5. When the application was placed before Court, the Court directed that it be served for inter partes hearing. The Respondent’s Legal Officer swore a replying affidavit in opposition to the application on 17 March 2017 which prompted the applicant to file a further affidavit on 21 March 2017, when oral arguments were taken.
6. The Respondent’s opposed the application on both technical and substantive grounds, to wit, that the supporting affidavit was attested to by an advocate who was not qualified to practice; the application was brought through a notice of motion instead of an Originating Summons; that application for leave to file suit out of time can only be allowed in causes of action arising out of tort and not contract; that the delay of 14 years would infringe its right to a fair trial and that allegations of fraud in concealing the Human Resources Manual are not substantiated among other reasons.
Section 42 of Limitation of Actions Act
7. The applicant contended that section 42(2) of the Limitation of Actions Act as read with section 41(1)(k) of the said Act saved his proposed cause(s) of action from the law on limitation. He also sought solace in Article 22 of the Constitution on enforcement of bill of rights.
8. That contention has no legal basis because that provision applies to actions relating to claims for recovery or compensation in respect of the loss of or damage to any public property.
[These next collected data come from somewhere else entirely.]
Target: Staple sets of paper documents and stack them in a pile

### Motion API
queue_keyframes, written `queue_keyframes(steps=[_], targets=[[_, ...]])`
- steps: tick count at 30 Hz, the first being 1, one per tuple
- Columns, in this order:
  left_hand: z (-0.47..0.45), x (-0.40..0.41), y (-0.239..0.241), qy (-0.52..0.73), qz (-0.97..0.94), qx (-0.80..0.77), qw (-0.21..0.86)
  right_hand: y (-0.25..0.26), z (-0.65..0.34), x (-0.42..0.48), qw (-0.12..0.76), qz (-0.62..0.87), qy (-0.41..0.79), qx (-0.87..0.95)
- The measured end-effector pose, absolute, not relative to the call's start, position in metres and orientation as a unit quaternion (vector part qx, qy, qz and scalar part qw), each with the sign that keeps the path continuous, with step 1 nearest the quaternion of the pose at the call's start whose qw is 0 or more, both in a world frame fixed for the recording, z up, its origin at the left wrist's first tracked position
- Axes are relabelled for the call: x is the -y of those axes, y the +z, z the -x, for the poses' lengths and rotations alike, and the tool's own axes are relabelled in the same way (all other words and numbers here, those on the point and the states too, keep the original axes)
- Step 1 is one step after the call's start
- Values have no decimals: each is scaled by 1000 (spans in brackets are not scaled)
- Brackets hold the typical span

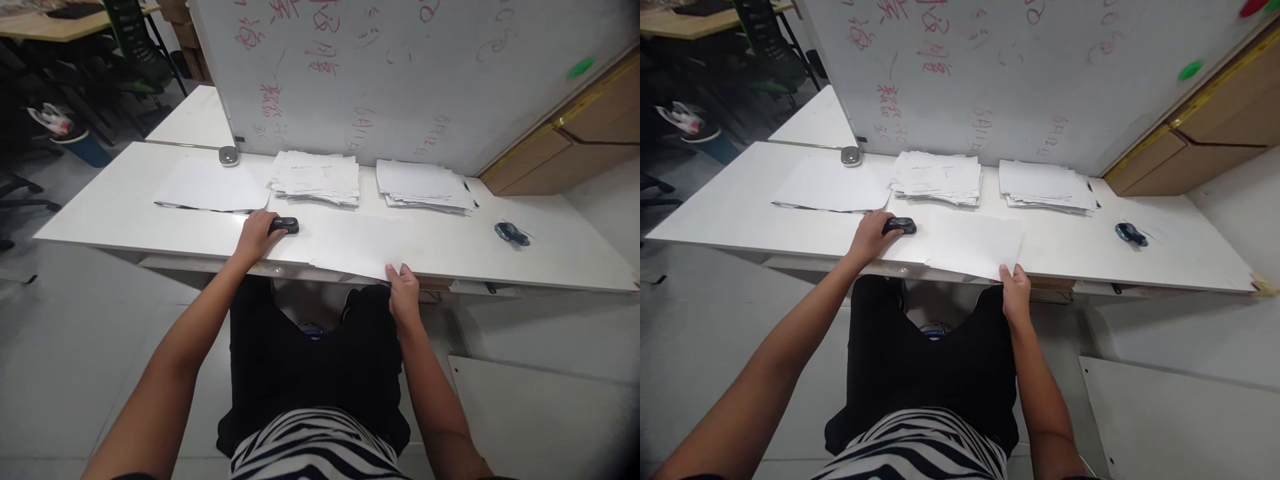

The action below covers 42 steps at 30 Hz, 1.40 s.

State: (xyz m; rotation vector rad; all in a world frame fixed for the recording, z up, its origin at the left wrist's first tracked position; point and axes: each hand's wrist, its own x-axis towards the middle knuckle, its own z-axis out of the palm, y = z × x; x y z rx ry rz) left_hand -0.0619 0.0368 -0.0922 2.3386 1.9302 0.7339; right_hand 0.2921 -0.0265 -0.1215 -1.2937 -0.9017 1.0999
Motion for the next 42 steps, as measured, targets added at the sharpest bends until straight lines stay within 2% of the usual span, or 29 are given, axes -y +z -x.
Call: queue_keyframes(steps=[4,9,15,17,20,23,26,31,35,38,42], targets=[[61,-36,-91,228,-743,-629,12,-121,-294,23,590,550,470,360],[63,-39,-92,226,-749,-623,5,-94,-317,-9,596,586,380,397],[61,-42,-90,216,-742,-634,3,-35,-384,-144,550,656,208,474],[59,-42,-89,217,-739,-638,3,-26,-401,-193,536,668,205,474],[57,-43,-89,217,-736,-642,2,-33,-416,-241,482,699,190,492],[57,-44,-90,215,-735,-644,5,-55,-419,-257,403,777,104,473],[57,-44,-90,214,-734,-644,11,-75,-404,-255,392,810,41,434],[56,-44,-87,209,-731,-650,8,-88,-322,-233,402,666,-28,628],[55,-43,-84,202,-729,-654,4,-89,-235,-211,287,528,53,797],[54,-42,-84,202,-730,-653,0,-92,-195,-196,228,479,93,843],[52,-41,-84,199,-726,-658,-2,-101,-185,-187,249,481,76,837]])
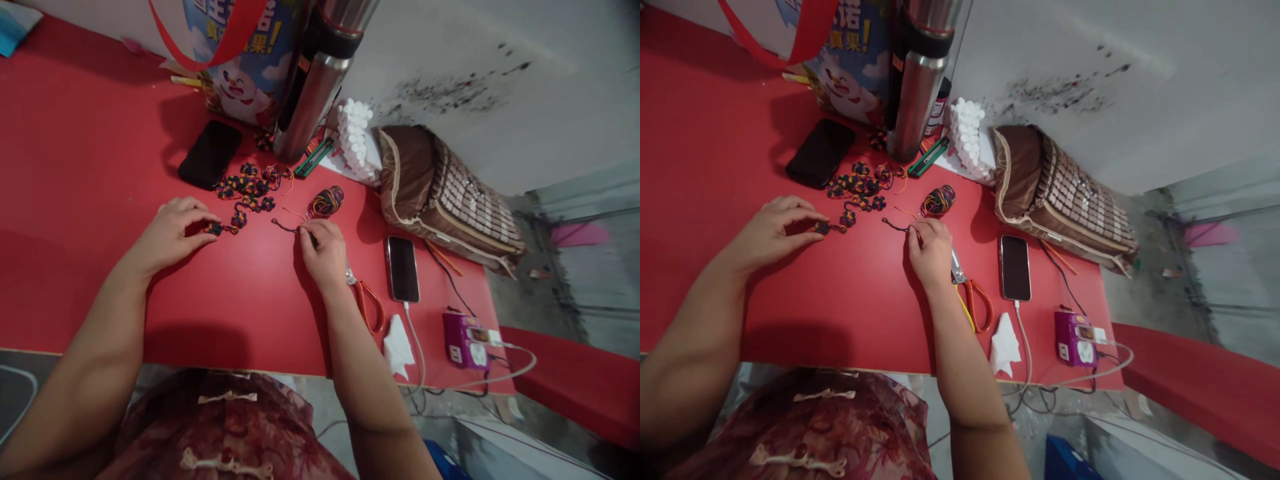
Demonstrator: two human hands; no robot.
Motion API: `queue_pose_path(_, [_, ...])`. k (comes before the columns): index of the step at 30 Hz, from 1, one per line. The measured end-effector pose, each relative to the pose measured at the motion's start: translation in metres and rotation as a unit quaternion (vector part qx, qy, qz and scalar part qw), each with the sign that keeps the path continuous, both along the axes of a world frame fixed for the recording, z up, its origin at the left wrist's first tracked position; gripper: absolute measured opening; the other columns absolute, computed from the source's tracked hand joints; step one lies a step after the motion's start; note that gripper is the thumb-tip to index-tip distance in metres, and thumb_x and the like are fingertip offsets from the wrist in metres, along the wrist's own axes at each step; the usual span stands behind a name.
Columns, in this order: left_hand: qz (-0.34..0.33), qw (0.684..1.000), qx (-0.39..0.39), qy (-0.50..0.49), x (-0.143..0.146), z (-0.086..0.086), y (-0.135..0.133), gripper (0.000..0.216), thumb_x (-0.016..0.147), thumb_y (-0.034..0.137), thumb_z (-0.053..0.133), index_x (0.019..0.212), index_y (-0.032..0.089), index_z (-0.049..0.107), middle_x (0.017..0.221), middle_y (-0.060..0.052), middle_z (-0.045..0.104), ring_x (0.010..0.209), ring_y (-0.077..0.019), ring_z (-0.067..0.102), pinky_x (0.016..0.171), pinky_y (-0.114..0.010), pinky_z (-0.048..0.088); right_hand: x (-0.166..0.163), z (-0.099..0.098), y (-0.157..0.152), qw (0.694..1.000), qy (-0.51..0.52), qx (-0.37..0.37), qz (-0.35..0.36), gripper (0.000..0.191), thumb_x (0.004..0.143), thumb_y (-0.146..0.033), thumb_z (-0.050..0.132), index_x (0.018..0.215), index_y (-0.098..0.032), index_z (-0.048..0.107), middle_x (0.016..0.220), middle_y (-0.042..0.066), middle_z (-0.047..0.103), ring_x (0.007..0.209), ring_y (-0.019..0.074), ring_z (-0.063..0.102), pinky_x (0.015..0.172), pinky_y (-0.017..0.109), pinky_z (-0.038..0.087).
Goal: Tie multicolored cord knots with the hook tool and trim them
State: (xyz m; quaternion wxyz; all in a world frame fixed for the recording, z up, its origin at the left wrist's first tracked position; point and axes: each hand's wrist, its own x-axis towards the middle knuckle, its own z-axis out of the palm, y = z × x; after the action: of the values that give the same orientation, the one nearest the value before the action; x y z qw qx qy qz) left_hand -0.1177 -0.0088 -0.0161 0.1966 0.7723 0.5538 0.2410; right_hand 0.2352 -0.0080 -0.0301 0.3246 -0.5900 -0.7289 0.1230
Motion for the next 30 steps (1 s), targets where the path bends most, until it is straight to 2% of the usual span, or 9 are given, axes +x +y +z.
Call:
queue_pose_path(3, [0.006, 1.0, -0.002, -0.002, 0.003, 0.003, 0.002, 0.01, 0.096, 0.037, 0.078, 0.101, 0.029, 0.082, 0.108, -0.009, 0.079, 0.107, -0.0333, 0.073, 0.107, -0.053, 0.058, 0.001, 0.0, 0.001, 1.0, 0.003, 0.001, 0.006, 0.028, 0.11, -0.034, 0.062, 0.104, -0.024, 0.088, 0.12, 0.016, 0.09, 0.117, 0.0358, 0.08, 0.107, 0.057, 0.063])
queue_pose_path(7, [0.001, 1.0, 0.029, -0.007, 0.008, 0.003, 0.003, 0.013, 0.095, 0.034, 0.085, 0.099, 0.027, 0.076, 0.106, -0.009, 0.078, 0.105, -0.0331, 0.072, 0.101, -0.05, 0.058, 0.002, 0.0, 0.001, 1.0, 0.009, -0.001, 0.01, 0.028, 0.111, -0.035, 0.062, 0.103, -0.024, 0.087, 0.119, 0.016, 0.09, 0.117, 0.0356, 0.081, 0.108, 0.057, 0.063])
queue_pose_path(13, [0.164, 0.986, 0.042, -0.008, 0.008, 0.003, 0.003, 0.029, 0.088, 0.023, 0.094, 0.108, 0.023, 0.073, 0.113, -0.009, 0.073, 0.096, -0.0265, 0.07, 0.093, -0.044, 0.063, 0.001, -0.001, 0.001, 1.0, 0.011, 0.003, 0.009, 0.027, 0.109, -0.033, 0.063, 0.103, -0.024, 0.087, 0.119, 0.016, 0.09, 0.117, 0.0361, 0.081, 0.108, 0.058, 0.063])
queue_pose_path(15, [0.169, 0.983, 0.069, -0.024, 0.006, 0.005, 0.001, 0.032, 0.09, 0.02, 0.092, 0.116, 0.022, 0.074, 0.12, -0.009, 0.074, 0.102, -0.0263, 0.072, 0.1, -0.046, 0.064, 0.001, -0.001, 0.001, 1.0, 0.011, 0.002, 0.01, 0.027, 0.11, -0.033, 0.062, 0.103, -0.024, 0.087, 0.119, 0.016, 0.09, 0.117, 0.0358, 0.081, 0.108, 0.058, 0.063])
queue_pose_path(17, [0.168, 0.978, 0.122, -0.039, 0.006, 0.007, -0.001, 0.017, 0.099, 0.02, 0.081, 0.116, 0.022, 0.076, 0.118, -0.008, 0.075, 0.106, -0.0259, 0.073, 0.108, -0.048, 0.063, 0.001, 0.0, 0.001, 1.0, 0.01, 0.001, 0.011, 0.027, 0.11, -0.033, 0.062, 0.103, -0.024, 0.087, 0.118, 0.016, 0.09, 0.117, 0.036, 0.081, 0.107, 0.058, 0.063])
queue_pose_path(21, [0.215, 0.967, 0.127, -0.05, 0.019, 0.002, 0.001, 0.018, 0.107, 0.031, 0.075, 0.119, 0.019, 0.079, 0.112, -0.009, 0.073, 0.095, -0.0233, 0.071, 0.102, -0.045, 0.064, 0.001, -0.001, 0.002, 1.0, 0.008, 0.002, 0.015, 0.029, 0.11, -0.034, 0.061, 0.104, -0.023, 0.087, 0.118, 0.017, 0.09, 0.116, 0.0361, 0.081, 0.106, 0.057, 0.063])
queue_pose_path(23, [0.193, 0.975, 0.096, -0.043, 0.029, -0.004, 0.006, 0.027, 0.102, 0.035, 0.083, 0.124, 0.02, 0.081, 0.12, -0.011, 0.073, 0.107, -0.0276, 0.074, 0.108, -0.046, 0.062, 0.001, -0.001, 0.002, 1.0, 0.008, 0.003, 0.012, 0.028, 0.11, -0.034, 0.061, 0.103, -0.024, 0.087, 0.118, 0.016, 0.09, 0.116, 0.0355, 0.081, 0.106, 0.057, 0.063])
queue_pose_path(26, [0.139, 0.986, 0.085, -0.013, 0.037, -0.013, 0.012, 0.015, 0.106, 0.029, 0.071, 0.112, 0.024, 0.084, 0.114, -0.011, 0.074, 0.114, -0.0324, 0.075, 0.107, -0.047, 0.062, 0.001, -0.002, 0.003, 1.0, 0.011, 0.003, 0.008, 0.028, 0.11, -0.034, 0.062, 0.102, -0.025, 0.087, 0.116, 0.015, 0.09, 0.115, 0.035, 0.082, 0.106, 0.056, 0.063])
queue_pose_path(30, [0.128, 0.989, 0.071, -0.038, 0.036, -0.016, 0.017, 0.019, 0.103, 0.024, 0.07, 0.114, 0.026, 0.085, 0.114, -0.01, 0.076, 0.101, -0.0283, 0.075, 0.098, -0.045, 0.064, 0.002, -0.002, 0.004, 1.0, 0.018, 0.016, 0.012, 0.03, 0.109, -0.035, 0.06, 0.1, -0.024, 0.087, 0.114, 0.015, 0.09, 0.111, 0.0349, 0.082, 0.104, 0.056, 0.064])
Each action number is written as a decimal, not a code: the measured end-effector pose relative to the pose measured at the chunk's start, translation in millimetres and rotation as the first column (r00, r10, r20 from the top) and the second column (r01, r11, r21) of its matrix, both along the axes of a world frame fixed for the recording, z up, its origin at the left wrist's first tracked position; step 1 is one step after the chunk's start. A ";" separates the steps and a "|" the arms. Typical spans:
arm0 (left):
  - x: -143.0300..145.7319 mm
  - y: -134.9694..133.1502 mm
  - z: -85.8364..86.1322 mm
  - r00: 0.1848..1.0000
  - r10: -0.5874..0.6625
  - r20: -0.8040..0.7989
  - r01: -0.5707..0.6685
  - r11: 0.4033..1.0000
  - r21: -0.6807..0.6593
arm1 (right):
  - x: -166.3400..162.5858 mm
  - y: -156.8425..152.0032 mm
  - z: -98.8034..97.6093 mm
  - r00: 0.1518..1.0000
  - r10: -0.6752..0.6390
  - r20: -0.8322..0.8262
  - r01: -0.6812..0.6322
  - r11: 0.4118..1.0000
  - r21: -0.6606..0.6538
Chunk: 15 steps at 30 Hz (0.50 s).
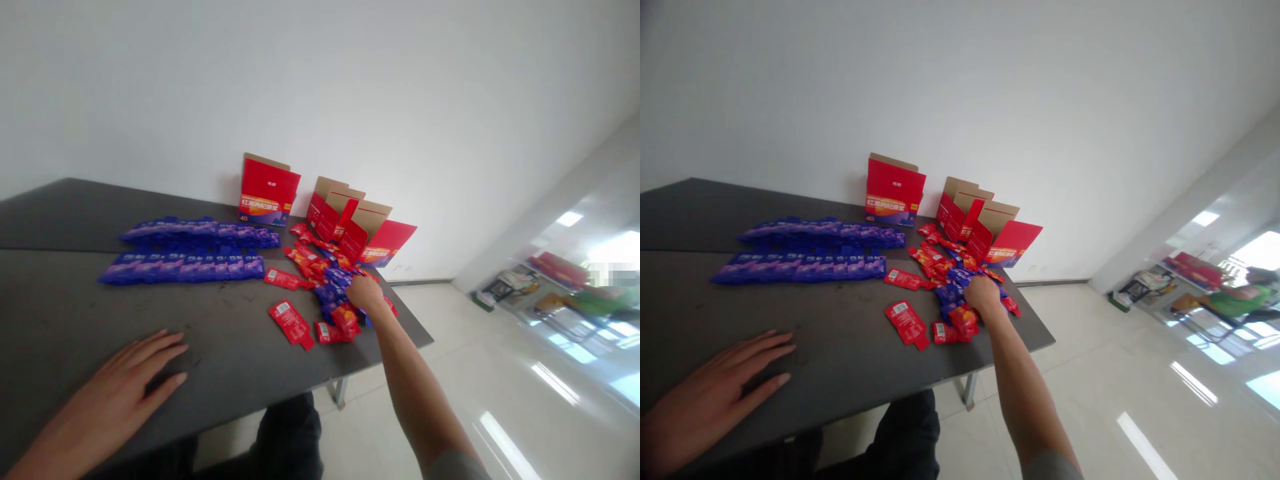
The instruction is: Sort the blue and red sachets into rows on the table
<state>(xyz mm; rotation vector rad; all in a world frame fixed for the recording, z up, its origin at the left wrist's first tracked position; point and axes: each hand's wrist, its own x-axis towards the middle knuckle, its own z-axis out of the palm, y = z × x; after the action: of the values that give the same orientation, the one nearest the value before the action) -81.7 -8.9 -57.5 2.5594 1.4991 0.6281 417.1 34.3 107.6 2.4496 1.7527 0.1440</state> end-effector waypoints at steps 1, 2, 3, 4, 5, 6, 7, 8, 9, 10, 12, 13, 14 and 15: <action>1.6 -1.9 4.7 1.000 0.006 -0.006 -0.006 1.000 -0.008 | 1.5 -0.9 10.1 0.999 -0.035 0.008 0.035 0.998 0.050; 3.2 -3.7 9.2 1.000 0.012 -0.011 -0.012 1.000 -0.013 | 2.4 -1.4 20.9 0.998 -0.057 0.010 0.055 0.992 0.111; 4.8 -5.3 13.2 1.000 0.018 -0.014 -0.018 1.000 -0.012 | 2.1 -1.2 31.0 0.998 -0.058 0.000 0.057 0.982 0.178; 6.1 -6.6 16.4 1.000 0.020 -0.015 -0.020 1.000 -0.009 | 0.3 -0.3 39.2 0.999 -0.035 -0.025 0.040 0.970 0.239; 7.2 -7.4 18.7 1.000 0.021 -0.014 -0.021 1.000 -0.006 | -3.4 1.4 44.6 0.997 0.014 -0.073 0.008 0.957 0.291; 7.9 -7.9 20.1 1.000 0.021 -0.009 -0.021 1.000 -0.002 | -8.7 4.2 46.7 0.986 0.079 -0.150 -0.026 0.944 0.329; 8.3 -8.0 20.7 1.000 0.020 -0.003 -0.020 1.000 0.001 | -15.2 8.2 45.2 0.957 0.148 -0.251 -0.050 0.933 0.356; 8.4 -7.9 20.7 1.000 0.022 0.004 -0.022 1.000 0.004 | -22.2 13.4 40.4 0.906 0.208 -0.369 -0.061 0.925 0.374; 8.2 -7.7 20.3 1.000 0.025 0.010 -0.025 1.000 0.006 | -28.8 19.7 33.0 0.839 0.253 -0.482 -0.054 0.920 0.388; 8.1 -7.4 19.7 1.000 0.027 0.015 -0.027 1.000 0.008 | -34.5 26.7 23.8 0.768 0.281 -0.576 -0.031 0.914 0.404; 8.0 -7.3 18.7 0.999 0.028 0.017 -0.028 1.000 0.006 | -41.9 41.2 4.0 0.665 0.299 -0.685 0.041 0.901 0.432; 8.1 -7.5 18.7 1.000 0.026 0.015 -0.026 1.000 0.004 | -44.0 47.8 -4.9 0.642 0.305 -0.703 0.070 0.890 0.450; 8.4 -7.9 18.8 1.000 0.025 0.012 -0.025 1.000 0.003 | -45.6 53.6 -12.5 0.637 0.310 -0.705 0.092 0.878 0.469; 8.7 -8.3 19.2 1.000 0.022 0.007 -0.022 1.000 0.005 | -47.4 58.6 -18.5 0.645 0.315 -0.697 0.106 0.866 0.489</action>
<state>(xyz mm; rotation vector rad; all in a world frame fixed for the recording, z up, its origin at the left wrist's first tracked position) -73.0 -17.3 -38.3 2.5452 1.5271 0.6429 369.7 92.9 89.1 3.0409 2.4437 -0.6318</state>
9. The applicant in the instant case is agitating for his contractual entitlements and not enforcement of bill of rights.
The law on leave to file suit out of time
10. The applicant stated the issues in dispute in the Memorandum of Claim as
1. Surcharge and recovery of Sh. 350,943/45.
2. Wrongful dismissal and/or unfair termination.
3. Staff savings refund.
4. Nafaka Sacco Gold Savings refund.
5. 90 days leave earned.
6. Acting allowance for 14 months.
7. Gratuity.
8. Pension.
9. Travel and subsistence allowance
10. Duty allowance.
11. It cannot therefore be disputed that the cause(s) of action being advanced are contractual in nature.
12. The law on limitation on contractual wrongs/breaches at the time the applicant gave notice of resignation and/or was dismissed in 2003 was the Limitation of Actions Act.
13. It is therefore the limitation provided in section 4 of the Act that is applicable in determination of whether the cause(s) of action being agitated by the applicant had become statute time barred.
14. The Employment Act, 2007 therefore does not apply.
15. The applicant in his papers contend that he was forced to resign due to a hostile work environment.
16. Supposing that the applicant was forced out by a hostile work environment and thus entitled to claim constructive dismissal, he should have instituted legal proceedings within 6 years of his resignation, which was by end of March 2009.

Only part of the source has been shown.